In total, Wagner missed 48 regular season games. He initially sat 16 games before returning for two against the Grizzlies that took place in Europe. Upon return, Wagner dealt with lingering soreness and missed nine more games. He then played twice on limited minutes against the Bucks at home ahead of the All-Star break.
After the league break, however, Wagner’s season was put on hold again for six more weeks. He’d miss 22 more games before playing five of the final six games of the regular season, both of Orlando’s two play-in games and the first four playoff games against Detroit.
“I think Franz is intensely competitive and … towards the very back end of rehabilitations and return-to-play, there’s a lot of gray area,” Weltman said of Wagner’s extended rehab. “… Frankly, these things aren’t black and white. There’s a lot of gray matter that you deal with with these things. … It’s tricky.

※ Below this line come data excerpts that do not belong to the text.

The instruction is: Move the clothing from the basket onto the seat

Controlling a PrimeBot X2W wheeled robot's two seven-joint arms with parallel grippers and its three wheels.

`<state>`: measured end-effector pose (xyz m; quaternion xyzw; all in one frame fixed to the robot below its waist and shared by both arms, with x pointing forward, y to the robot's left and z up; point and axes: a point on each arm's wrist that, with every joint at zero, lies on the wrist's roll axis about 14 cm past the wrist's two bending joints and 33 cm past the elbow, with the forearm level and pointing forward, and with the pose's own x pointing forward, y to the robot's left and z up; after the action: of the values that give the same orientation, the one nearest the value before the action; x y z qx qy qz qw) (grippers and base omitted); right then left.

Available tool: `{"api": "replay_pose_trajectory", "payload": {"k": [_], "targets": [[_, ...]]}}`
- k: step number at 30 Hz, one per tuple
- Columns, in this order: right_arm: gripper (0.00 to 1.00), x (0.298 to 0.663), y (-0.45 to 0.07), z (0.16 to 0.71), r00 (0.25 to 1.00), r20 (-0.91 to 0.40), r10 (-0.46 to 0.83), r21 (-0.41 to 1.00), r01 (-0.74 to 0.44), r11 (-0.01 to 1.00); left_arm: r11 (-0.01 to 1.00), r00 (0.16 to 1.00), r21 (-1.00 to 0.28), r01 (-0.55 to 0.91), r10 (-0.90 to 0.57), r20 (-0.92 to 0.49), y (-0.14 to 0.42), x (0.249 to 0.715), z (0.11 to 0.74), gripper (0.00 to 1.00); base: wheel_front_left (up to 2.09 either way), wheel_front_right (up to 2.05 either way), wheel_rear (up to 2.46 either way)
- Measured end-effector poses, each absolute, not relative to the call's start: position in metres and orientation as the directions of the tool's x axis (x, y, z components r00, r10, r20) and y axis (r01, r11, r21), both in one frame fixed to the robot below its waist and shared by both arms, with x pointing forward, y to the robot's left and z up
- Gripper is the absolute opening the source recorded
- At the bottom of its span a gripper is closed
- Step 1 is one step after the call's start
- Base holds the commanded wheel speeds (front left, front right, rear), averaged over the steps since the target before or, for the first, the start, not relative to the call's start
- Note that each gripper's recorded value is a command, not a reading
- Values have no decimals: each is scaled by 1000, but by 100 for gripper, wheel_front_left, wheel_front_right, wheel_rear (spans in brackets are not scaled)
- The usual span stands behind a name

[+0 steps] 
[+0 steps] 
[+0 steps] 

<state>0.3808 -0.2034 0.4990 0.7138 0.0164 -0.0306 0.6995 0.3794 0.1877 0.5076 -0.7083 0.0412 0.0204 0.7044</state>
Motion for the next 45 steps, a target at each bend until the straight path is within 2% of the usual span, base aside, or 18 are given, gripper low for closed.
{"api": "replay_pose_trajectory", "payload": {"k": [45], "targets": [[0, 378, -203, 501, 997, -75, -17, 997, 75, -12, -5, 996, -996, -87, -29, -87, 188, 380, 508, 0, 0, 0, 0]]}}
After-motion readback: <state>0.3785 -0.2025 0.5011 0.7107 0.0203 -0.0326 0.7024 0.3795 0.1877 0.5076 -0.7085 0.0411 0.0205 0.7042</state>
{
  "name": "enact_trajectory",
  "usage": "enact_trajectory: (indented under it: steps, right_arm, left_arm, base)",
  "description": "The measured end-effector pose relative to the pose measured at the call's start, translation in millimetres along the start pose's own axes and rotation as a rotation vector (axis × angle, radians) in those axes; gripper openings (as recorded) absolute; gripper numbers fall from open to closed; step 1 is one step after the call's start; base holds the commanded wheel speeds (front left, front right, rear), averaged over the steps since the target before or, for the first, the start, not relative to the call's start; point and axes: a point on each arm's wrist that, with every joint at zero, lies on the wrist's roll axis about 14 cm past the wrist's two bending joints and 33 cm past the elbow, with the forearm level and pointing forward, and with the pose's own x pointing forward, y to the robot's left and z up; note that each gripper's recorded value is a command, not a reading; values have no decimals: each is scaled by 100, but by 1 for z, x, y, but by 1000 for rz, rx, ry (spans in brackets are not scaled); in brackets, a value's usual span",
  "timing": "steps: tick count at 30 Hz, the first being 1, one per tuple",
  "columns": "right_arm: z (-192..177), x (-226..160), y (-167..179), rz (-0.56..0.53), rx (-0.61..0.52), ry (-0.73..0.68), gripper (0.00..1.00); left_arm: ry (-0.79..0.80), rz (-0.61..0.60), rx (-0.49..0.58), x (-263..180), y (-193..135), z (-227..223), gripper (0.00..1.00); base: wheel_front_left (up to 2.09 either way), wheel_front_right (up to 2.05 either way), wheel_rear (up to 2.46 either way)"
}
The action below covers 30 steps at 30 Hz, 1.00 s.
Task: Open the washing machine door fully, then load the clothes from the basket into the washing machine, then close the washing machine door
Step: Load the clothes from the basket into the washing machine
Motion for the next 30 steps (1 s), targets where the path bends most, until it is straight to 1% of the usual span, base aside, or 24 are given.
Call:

“We’re never going to put him in a position to ever sustain a serious injury, but if some of this comes down to like the metrics are good, the numbers look good, the patterns look good, the imaging looks good… Are we ready? Has the reconditioning run its course? OK,” he added. “It’s intensely competitive athletes giving everything that they’ve got and some of that is just going to have to be learned on the court. So, I don’t know how else to assess it than that.”
To be sure, Wagner wasn’t the only Magic player to miss time due to injury this season.
Paolo Banchero missed 10 games with a left groin strain. Anthony Black missed 18 games, including 15 due to a left lateral abdominal strain. Jonathan Isaac missed 23 games, including 17 due to a left knee sprain. Jalen Suggs missed a total of 25 because of various injuries, including eight because of a grade 1 right knee MCL bruise. Even Jett Howard missed 10 games, including six because of a left ankle sprain.
The list goes on.
“We have to figure out some players, are they going to be injury prone? Are they beyond our help?” Weltman asked. “… We have to also look at the other side of it. We have to say hey, ‘Desmond Bane just played 82 games this year.’ The guy’s kind of been a 65-game player. Wendell (Carter Jr.) played 78 games.
“The first thing I do is credit the players themselves because this is so hard and those are major accomplishments,” Weltman added. “But I think we also need to say, maybe these guys are doing something right — our performance staff, our nutritionist and all that.”
Orlando’s first-round series with Detroit took a turn when Wagner suffered a right calf strain in Game 4, when the Magic took a 3-1 series lead. The German forward missed the final three games of the series that the Pistons won to advance for the first time since 2008.
After Thursday night, Detroit held a 2-0 series lead over the Cavaliers in the Eastern Conference semifinals.
Orlando could only watch from home and question how it all went wrong.
“We look at everything,” Weltman said. “There’s nothing from scouting to analytics to performance to medical that we don’t turn over every rock over the summer. We’ll have deep-dive evaluations on everything.”